Margaret shook her head, a sad dismissal of his feeble attempt. She focused on the images in her HUD.
“These new crawlers from Walker … where exactly were they inside her body?”
“The pustules,” Tim said. “That was the fastest and easiest place to get a sample, so I started there. I collected crawlers from other areas as well, but all of those were dead. And, come to think of it, all of the dead ones look the same as those I collected from Petrovsky.”
Margaret frowned. She reached out, turning the image of the living crawler, looking at it from multiple angles. “Sanchez had pustules, but what was in them didn’t look like these. So we know that Walker definitely had the old kind of crawlers, the ones we saw back in Detroit, the same that are in Petrovsky, but she also had this new kind.”
Tim studied the images on his own HUD. The new crawlers reminded him of a microorganism he’d seen way back in his undergrad days.
“They kind of look like hydras,” he said.
Margaret nodded. “Yeah, a little bit.

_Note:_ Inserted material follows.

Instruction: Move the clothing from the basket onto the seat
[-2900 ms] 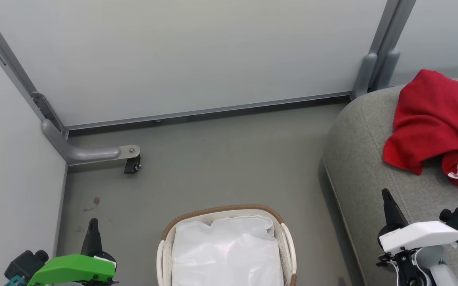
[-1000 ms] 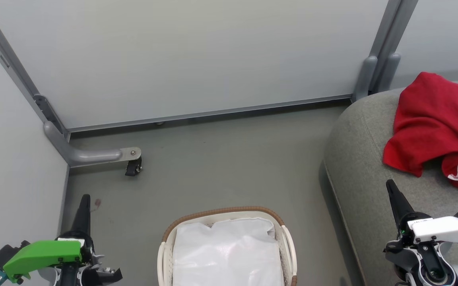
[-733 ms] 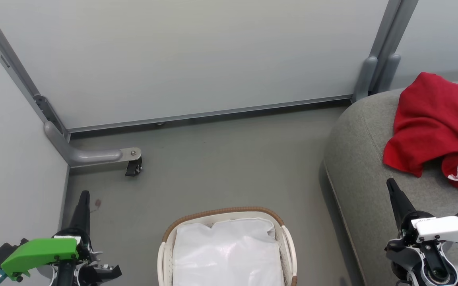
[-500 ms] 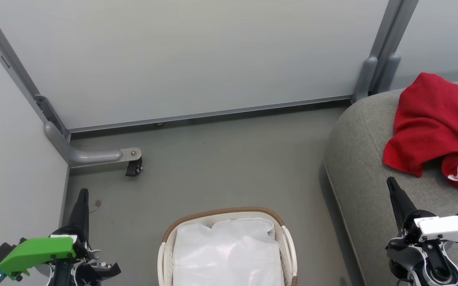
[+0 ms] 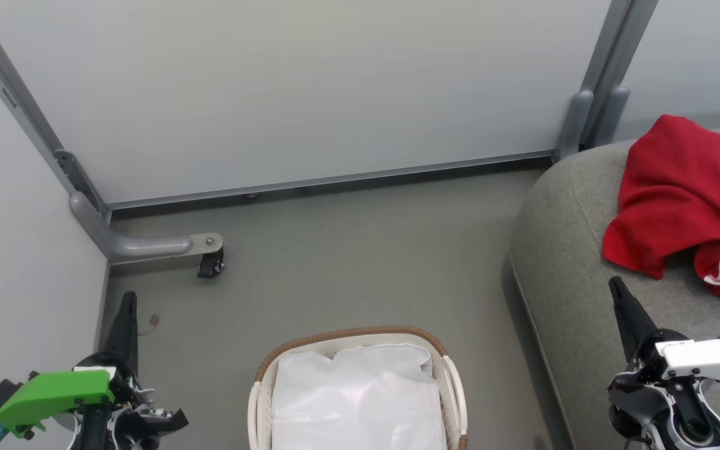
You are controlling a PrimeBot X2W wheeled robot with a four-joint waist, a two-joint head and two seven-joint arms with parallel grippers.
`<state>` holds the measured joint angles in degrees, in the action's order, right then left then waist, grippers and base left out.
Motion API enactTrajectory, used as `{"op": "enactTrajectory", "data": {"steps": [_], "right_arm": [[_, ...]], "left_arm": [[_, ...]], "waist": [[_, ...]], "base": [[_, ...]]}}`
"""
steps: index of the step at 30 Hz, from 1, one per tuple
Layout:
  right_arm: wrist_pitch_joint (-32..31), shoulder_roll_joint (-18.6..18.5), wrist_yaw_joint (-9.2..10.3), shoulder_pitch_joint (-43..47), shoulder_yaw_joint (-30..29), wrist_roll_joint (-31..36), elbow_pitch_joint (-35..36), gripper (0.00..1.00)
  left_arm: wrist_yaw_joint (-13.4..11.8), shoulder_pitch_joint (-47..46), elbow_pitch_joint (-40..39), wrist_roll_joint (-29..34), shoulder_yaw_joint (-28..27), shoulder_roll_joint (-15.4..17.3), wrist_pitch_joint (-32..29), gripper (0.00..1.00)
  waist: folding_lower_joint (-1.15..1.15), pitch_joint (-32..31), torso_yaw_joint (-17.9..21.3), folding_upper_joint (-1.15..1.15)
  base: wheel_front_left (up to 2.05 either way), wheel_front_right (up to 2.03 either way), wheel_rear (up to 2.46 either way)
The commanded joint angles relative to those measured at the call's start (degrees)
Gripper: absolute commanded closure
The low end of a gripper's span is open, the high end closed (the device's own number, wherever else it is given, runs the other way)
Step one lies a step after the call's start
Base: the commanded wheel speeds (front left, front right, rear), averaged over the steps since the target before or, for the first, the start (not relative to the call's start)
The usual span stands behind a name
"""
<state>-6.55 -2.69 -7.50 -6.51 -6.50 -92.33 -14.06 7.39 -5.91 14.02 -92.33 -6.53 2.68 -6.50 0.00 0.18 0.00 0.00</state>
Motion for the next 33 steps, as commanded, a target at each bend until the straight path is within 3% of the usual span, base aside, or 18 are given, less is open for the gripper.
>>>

As good a name as any for the variant.” She stared. The tip of her tongue traced her upper lip. “So the hydras and the crawlers were in Walker at the same time, but only the crawlers were melted.”
Tim watched the real-time image of the hydra, watched it reach and move, searching for something to grab onto. Walker’s crawlers had melted; Petrovsky’s, Sanchez’s and Jewell’s had not. Her hydras were the only known variable.
“Maybe the hydras killed the crawlers,” he said. “Something they secreted, perhaps.”
Margaret thought about that for a moment. “Possibly. But … why? Crawlers and hydras are on the same side, so to speak.”
“Maybe it’s a new design,” Tim said. “The first round of infections — with Perry Dawsey and the other early victims — they only had the triangular growths. But later on, when Detroit got crazy, you saw the crawler-based infections, and even that woman you said blew up like a puffball.”
The look on Margaret’s face made it clear she didn’t want to remember that moment.
“The disease seemed to adapt,” she said. “We stopped the triangles. In the following outbreak the disease expressed itself in at least two new ways.”
Tim closed his eyes, let his brain work through the details, hoping he could find that spark of inspiration. “We’ve had no new activity since the Orbital was shot down. Now we find a piece of the Orbital, and blammo, we’ve a third new form. So it’s reasonable to hypothesize that all the designs originated with the Orbital. You stopped the first attempt, the Dawsey-era infections, so it retooled and tried again with the things you saw in Detroit. You stopped that, so maybe it was already making additional changes when it was shot down. Maybe the hydras are that new design.”
Margaret bit at her lower lip. “Maybe. But that doesn’t explain why hydras would kill crawlers. Why would the Orbital make something that kills something else the Orbital made?”
Tim didn’t have an answer for that. He felt like he was on the right path, although he couldn’t see where that path ended.
“Well, the hydras aren’t an accident,” he said. “The infection reprogrammed Walker’s body to make them.”
Margaret’s eyes stared off, seemed to lose focus. Her lips moved slightly, like she was talking quietly to herself.
“An accident,” she said. She closed her eyes, kept mumbling to herself like a student trying to work out a complex math problem. Tim wasn’t even sure if she knew he was there anymore.
“Tim, what if was an accident. Or rather, a mutation. Maybe there was something different about Walker’s body, about the way her cellular factories reacted to the infection’s reprogramming.” Margaret blinked rapidly, raised her eyebrows — her eyes again focused on him. “Can you get Walker’s medical records?”